Près de 80,0 % des articles répertoriés utilisent une méthode quantitative pour étudier les croyances concernant l’alcool. Considérant que les croyances sont intimement liées à l’expérience subjective des personnes, l’utilisation des méthodes qualitatives, qui permettent une compréhension plus approfondie des phénomènes humains et des contextes dans lesquels ils s’inscrivent (Patton, 2002), pourrait grandement bénéficier à ce champ de la littérature. Plus de la moitié des articles inclus s’intéressent à un échantillon de jeunes adultes âgés de 18 à 35 ans. Les jeunes adultes sont effectivement plus vulnérables aux problèmes sociaux et de santé associés à la consommation d’alcool, en particulier ceux associés à la consommation excessive qui touche une part non négligeable des jeunes buveurs (Tessier, Hamel et April, 2014). Cela dit, les adultes âgés de 30 à 65 ans demeurent un groupe sous-étudié dans la littérature sur les croyances associées à la consommation d’alcool. Pourtant, les buveurs âgés de 30 à 65 ans peuvent aussi vivre des conséquences négatives de leur consommation d’alcool. Par exemple, l’alcool est un cancérigène reconnu et plus une personne consomme d’alcool, plus elle augmente son risque de développer un cancer (Société canadienne du cancer, 2020 ; Cancer Council, 2019). Bien que moins étudiées, les croyances des adultes qui consomment régulièrement de l’alcool gagneraient à être davantage explorées.

Les résultats doivent être nuancés par la reconnaissance de certaines limites. D’abord, puisque seulement 5,0 % des études provenaient du Canada, il est nécessaire d’être prudent dans la généralisation des résultats au contexte socioculturel canadien de même qu’aux sous-cultures propres aux différentes provinces et régions canadiennes (Paradis, Demers et Picard, 2010) en ce qui a trait à la consommation d’alcool. Ensuite, la majorité des études utilisaient des mesures autorapportées de la consommation d’alcool qui impliquent des biais de mémoire et de désirabilité sociale. Ce type de mesure fait généralement en sorte que la consommation d’alcool est sous-estimée (Stockwell, Zhao, Chikritzhs et Greenfield, 2008 ; Stockwell, Zhao et Thomas, 2009). Par ailleurs, une variété d’indicateurs de la consommation d’alcool est utilisée dans la littérature, rendant les comparaisons d’études parfois difficiles. Enfin, considérant les bases de données sélectionnées et la stratégie de sélection des études utilisée, il est possible que certains articles pertinents n’aient pas été retenus, par exemple sur la base de la langue, l’année de publication ou sur la base d’un échantillon non généralisable à la population générale.

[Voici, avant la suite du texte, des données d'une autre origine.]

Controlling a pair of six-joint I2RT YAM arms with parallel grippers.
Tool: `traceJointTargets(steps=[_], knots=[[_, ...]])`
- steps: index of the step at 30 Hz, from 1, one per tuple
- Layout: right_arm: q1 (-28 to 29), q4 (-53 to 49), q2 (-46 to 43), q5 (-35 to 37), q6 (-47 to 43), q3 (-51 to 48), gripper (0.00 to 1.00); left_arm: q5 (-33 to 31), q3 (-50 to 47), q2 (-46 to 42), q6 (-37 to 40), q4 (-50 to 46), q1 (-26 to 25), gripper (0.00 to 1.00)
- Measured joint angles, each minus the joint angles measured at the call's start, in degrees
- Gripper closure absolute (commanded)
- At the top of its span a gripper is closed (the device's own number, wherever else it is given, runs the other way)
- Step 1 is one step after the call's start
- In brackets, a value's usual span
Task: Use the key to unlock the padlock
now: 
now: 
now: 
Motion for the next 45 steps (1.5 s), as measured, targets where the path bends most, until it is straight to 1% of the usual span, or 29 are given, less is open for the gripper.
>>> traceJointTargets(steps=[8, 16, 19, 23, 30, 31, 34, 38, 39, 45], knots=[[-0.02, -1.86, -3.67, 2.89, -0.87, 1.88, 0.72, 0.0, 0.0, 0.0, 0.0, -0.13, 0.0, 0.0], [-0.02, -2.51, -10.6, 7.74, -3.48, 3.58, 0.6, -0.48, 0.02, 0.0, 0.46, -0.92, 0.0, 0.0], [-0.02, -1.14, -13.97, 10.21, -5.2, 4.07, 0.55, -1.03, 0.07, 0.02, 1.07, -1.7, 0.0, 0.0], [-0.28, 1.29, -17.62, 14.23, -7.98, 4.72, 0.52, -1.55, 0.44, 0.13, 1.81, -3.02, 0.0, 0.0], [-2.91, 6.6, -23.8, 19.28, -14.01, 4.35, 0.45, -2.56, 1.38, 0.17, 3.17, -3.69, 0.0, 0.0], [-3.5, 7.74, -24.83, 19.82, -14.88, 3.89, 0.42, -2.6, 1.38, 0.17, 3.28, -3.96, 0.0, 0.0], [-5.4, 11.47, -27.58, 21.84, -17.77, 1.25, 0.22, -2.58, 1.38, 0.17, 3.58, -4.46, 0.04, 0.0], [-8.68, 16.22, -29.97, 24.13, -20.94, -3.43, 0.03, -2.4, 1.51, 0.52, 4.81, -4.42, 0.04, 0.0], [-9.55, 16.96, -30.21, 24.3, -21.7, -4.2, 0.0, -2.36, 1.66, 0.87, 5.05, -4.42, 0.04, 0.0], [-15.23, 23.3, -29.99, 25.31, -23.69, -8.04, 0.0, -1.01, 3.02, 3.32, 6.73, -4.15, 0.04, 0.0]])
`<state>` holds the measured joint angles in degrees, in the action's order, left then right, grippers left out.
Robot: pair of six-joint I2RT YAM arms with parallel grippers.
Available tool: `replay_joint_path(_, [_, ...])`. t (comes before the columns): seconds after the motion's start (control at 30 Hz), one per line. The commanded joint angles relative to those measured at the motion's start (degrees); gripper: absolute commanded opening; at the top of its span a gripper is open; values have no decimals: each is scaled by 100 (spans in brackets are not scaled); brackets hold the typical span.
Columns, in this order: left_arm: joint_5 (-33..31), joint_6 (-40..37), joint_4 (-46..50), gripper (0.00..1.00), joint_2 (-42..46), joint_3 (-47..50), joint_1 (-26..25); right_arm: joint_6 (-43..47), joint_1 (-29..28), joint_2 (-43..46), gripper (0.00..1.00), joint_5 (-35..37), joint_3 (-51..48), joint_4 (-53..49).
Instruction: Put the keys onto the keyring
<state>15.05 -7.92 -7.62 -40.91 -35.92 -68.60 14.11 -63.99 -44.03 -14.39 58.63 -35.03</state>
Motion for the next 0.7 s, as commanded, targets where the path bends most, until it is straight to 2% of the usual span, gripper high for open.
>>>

Le portrait des croyances entourant la consommation d’alcool peut éclairer la pratique, la recherche et l’élaboration de politiques. Les enjeux de santé publique sont bien connus, mais difficilement mis en pratique. Il est possible qu’il y ait un décalage entre les perceptions de la population générale et les connaissances scientifiques, voire des lacunes au niveau du transfert des connaissances scientifiques, qui encourageraient certaines croyances de la consommation d’alcool (Agence de la santé publique du Canada, 2016). La prise en considération des croyances de la population par rapport à l’alcool par les décideurs et les acteurs de santé publique permettrait, d’une part, de dégager des leviers d’action favorisant, par exemple, l’adhésion des différentes populations cibles à des mesures de prévention et, d’autre part, d’améliorer les interventions à visée préventive en matière de consommation d’alcool.

Conclusion

La présente recension a permis de dresser un portrait des croyances entourant la consommation d’alcool dans la population générale entre 2008 et 2020. Elle a aussi permis d’identifier les thèmes principaux, les caractéristiques et les limites de ce champ de la littérature scientifique. Il ressort de cela que les croyances entourant la consommation d’alcool ont une influence importante sur les comportements de consommation d’alcool, qu’elles sont complexes, variées et influencées par de nombreux facteurs individuels et sociaux comme l’âge, les habitudes de consommation, les normes culturelles et de genre. Il importe de prendre en considération ces croyances afin de mettre en place des actions efficientes qui pourraient ultimement influencer les comportements.